| INSTRUCTIONS TO FOLLOW |
Keep only the lines of the data below that contain "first", and copy them.

| PROVIDED RECORDS |
..............................
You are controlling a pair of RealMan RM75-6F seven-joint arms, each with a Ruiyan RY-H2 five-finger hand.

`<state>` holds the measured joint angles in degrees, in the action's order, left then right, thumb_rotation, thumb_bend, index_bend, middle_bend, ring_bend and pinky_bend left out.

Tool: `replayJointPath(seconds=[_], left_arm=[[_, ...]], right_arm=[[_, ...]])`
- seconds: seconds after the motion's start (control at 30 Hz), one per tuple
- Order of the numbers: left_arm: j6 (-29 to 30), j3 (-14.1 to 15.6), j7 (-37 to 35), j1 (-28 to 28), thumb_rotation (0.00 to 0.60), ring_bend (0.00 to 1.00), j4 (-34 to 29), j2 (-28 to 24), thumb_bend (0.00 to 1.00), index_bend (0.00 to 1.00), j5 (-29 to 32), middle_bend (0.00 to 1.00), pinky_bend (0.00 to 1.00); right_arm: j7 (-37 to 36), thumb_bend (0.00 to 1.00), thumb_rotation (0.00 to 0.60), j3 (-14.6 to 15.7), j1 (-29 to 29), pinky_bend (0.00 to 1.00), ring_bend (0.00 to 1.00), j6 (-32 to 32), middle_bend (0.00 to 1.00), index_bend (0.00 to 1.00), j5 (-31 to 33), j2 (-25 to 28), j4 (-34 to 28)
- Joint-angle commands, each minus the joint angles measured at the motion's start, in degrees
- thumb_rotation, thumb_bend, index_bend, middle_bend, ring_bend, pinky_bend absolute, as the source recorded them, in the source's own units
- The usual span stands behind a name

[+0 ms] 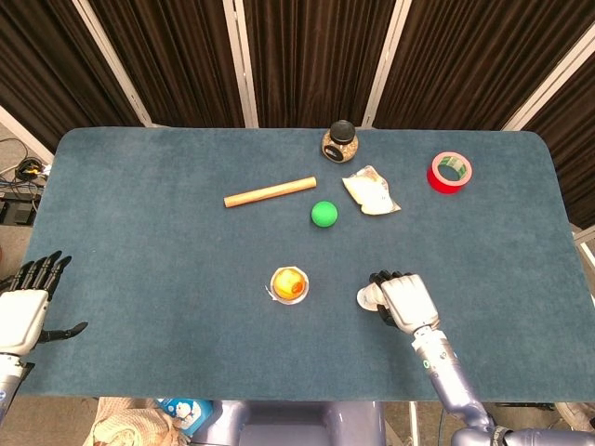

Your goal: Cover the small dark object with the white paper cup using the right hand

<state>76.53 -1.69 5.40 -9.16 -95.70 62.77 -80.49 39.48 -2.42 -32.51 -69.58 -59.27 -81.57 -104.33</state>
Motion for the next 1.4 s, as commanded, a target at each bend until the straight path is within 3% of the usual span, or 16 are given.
replayJointPath(seconds=[0.03, 0.13, 0.27, 0.37, 0.57, 0.83, 1.07, 1.4], left_arm=[[-0.04, 0.00, -0.20, -0.02, 0.600, 0.00, -0.04, -0.06, 0.00, 0.00, -0.02, 0.00, 0.01], [-0.06, 0.02, -0.32, -0.05, 0.600, 0.00, -0.02, -0.08, 0.00, 0.00, -0.11, 0.00, 0.01], [-0.16, 0.08, -0.40, -0.08, 0.600, 0.00, -0.10, -0.08, 0.00, 0.00, -0.12, 0.00, 0.01], [-0.11, 0.09, -0.33, -0.08, 0.600, 0.00, -0.19, -0.10, 0.00, 0.00, -0.14, 0.00, 0.01], [0.09, 0.09, -0.42, 0.00, 0.600, 0.00, -0.27, -0.13, 0.00, 0.00, -0.18, 0.00, 0.01], [0.87, 0.10, -1.27, 0.11, 0.600, 0.00, 0.03, 0.03, 0.00, 0.00, -1.16, 0.00, 0.01], [2.72, 0.29, -2.57, 0.48, 0.600, 0.00, 1.16, 0.81, 0.00, 0.00, -3.36, 0.00, 0.01], [5.81, 0.52, -2.55, 0.97, 0.600, 0.00, 3.62, 2.27, 0.00, 0.00, -6.72, 0.00, 0.01]], right_arm=[[1.15, 0.56, 0.600, 0.32, -0.09, 0.44, 0.37, 0.30, 0.35, 0.43, 0.38, -0.56, 1.16], [3.49, 0.56, 0.600, 0.84, -0.29, 0.32, 0.25, 0.52, 0.22, 0.18, 1.23, -0.29, 1.35], [6.18, 0.48, 0.600, 1.34, -0.28, 0.19, 0.09, 0.20, 0.05, 0.00, 2.51, 0.56, 0.30], [8.10, 0.42, 0.600, 1.45, -0.30, 0.14, 0.01, -0.20, 0.00, 0.00, 4.04, 1.59, -1.81], [8.61, 0.41, 0.600, 2.08, 0.80, 0.14, 0.00, -2.58, 0.00, 0.00, 2.79, 4.53, -5.45], [2.23, 0.41, 0.600, 4.26, 5.59, 0.14, 0.00, -8.39, 0.00, 0.00, -5.92, 12.02, -7.99], [-13.15, 0.41, 0.600, 9.04, 15.26, 0.09, 0.00, -20.20, 0.00, 0.00, -21.49, 17.15, 0.43], [-26.02, 0.41, 0.600, 10.31, 24.97, 0.06, 0.00, -28.48, 0.00, 0.00, -26.18, 15.81, 9.81]])
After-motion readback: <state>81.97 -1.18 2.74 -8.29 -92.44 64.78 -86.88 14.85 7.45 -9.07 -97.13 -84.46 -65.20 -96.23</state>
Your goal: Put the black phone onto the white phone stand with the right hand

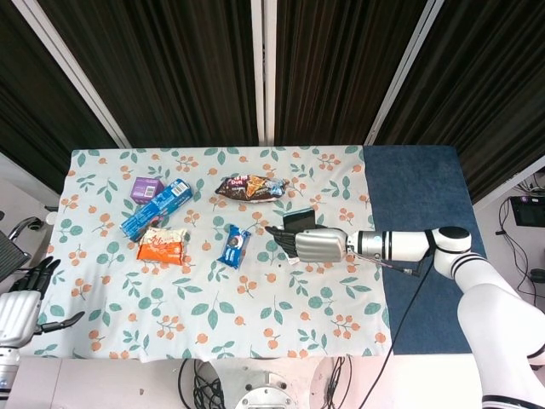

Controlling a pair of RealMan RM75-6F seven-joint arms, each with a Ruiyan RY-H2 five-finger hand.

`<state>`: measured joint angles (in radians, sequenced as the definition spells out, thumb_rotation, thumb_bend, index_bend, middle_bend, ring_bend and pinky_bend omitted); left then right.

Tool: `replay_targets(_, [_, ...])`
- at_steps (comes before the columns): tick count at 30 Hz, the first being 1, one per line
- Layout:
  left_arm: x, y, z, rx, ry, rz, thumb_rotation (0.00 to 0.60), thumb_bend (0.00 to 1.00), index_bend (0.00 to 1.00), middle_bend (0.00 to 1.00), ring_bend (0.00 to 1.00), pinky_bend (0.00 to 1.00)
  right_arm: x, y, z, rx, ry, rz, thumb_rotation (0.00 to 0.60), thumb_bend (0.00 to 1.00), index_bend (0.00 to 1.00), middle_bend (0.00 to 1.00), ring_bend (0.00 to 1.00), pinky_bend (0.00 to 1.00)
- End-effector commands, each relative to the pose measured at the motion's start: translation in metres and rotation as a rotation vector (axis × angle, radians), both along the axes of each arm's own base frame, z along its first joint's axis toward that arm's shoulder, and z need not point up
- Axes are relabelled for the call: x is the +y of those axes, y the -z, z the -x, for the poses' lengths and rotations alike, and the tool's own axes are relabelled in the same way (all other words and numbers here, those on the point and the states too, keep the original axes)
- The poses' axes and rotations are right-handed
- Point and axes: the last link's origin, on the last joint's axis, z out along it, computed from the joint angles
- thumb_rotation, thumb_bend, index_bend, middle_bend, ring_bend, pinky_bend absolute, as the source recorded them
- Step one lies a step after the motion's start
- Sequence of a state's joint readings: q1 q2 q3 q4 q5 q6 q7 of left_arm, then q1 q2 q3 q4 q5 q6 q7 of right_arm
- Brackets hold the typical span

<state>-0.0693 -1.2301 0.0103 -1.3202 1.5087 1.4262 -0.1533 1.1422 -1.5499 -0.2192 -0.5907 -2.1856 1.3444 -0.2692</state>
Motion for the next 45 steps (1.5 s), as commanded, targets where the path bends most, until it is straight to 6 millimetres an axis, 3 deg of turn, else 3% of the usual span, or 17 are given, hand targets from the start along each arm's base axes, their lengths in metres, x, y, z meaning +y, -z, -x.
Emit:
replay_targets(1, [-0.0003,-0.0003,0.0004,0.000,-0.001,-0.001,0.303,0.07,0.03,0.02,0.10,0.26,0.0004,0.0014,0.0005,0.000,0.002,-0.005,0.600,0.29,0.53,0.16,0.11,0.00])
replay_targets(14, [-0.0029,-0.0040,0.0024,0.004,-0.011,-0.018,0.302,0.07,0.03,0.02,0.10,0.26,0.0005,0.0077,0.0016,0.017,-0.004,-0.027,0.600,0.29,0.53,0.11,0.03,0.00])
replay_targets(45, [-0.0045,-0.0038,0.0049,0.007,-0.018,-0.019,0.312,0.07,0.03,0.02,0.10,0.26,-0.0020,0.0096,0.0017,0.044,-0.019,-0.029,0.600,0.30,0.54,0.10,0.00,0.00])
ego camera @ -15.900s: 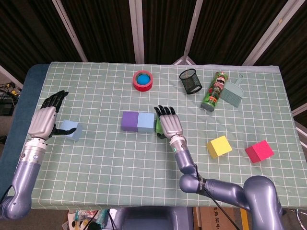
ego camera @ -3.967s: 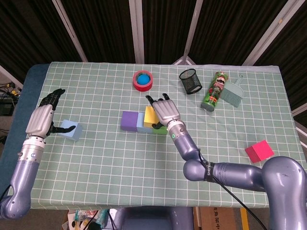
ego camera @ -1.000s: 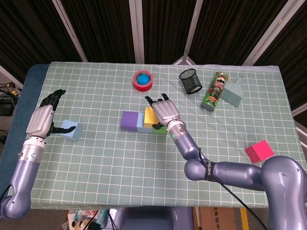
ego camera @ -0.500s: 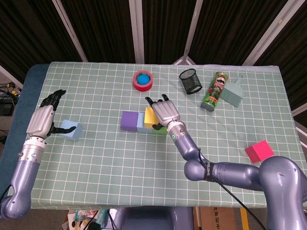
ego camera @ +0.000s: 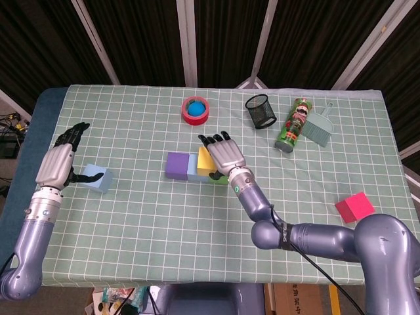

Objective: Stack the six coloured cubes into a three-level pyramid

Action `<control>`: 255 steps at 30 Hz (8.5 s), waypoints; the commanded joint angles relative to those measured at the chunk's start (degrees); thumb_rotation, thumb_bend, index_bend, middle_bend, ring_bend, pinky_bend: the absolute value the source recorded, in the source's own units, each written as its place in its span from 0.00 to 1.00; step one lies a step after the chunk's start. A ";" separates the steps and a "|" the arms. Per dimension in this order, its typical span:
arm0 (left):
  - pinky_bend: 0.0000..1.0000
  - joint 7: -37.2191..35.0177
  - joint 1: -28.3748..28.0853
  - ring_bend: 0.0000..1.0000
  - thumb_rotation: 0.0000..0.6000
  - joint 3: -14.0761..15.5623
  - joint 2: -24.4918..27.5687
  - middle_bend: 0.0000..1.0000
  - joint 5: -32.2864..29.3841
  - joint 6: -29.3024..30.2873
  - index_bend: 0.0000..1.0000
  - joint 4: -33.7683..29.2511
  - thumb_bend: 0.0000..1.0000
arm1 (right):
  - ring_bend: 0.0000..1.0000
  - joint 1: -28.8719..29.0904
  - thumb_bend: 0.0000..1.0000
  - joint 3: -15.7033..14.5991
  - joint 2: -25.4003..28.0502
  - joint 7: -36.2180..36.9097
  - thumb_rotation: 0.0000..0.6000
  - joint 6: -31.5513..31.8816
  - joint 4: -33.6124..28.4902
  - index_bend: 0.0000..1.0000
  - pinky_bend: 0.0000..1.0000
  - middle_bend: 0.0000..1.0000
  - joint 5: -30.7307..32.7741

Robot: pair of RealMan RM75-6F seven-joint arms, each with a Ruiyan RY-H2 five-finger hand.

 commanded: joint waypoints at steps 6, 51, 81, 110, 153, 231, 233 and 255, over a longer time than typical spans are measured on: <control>0.00 -0.07 0.03 0.00 1.00 -0.05 0.18 0.02 0.07 0.00 0.00 -0.28 0.10 | 0.03 -0.11 0.25 -0.19 0.47 -0.96 1.00 1.58 -1.36 0.00 0.00 0.04 0.07; 0.00 9.81 -0.68 0.00 1.00 4.91 -1.89 0.03 2.83 0.84 0.00 -1.19 0.05 | 0.00 -48.95 0.24 -18.31 27.88 30.73 1.00 33.21 -17.15 0.00 0.00 0.00 -41.31; 0.00 9.25 -4.04 0.00 1.00 12.14 -4.04 0.12 5.48 -17.87 0.00 19.88 0.09 | 0.00 -54.33 0.24 -10.67 28.11 36.29 1.00 26.99 -16.27 0.00 0.00 0.00 -44.05; 0.00 7.62 -7.52 0.00 1.00 10.40 -11.89 0.10 6.79 -20.34 0.00 31.08 0.15 | 0.00 -57.18 0.24 -7.14 27.83 38.31 1.00 22.99 -17.84 0.00 0.00 0.00 -44.35; 0.00 3.13 -5.11 0.01 1.00 10.61 -10.94 0.26 6.81 -19.85 0.00 32.13 0.24 | 0.00 -58.97 0.24 -5.29 27.53 37.56 1.00 20.52 -18.37 0.00 0.00 0.00 -45.54; 0.00 27.96 -38.02 0.01 1.00 5.84 -11.51 0.31 -24.48 -20.28 0.00 17.22 0.41 | 0.00 -59.70 0.24 -3.47 28.05 42.17 1.00 16.92 -18.02 0.00 0.00 0.00 -44.97; 0.00 28.77 -38.72 0.01 1.00 6.12 -11.98 0.31 -26.08 -19.18 0.00 17.10 0.41 | 0.00 -59.70 0.24 -3.43 28.14 42.47 1.00 16.73 -17.96 0.00 0.00 0.00 -44.93; 0.00 29.44 -41.07 0.01 1.00 6.82 -15.57 0.31 -28.26 -16.59 0.00 18.66 0.41 | 0.00 -59.72 0.24 -3.35 28.10 42.92 1.00 16.24 -17.56 0.00 0.00 0.00 -44.88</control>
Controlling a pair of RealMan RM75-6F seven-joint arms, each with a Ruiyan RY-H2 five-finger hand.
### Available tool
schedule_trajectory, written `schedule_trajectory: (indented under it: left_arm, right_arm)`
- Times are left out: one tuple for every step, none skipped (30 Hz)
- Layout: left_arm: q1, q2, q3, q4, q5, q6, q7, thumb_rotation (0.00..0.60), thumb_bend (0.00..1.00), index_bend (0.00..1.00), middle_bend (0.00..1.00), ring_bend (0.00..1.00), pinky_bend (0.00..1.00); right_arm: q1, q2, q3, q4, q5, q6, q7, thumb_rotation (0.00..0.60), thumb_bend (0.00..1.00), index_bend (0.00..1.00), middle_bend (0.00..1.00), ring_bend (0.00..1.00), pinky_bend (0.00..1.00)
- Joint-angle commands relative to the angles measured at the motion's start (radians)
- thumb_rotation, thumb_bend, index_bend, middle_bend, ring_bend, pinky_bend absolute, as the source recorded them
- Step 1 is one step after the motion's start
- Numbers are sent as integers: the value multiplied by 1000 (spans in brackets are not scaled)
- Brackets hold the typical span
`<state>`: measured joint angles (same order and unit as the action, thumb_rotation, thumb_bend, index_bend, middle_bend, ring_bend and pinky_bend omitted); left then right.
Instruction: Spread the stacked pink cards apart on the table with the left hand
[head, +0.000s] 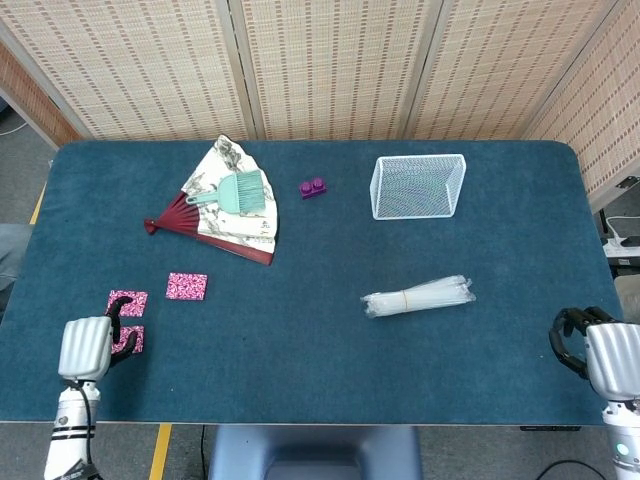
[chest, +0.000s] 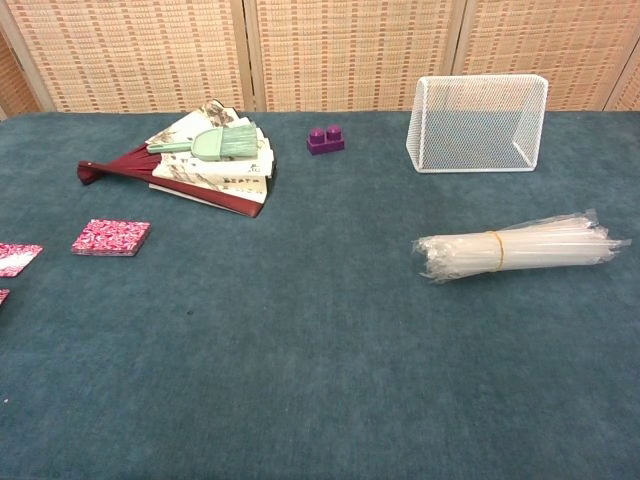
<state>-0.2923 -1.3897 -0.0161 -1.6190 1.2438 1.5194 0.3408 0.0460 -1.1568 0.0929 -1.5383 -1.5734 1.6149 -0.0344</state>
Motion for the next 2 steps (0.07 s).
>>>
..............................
| RESPONSE TO THE EXERCISE |
- at_steps (comes before the columns): tick count at 30 Hz, the first being 1, one per line
- End-effector commands, each relative to the pose measured at the motion's start: translation in metres and rotation as a rotation vector (axis × angle, radians), both along the axes of each arm's own base frame, z along its first joint's axis toward that arm's shoulder, and z need not point up

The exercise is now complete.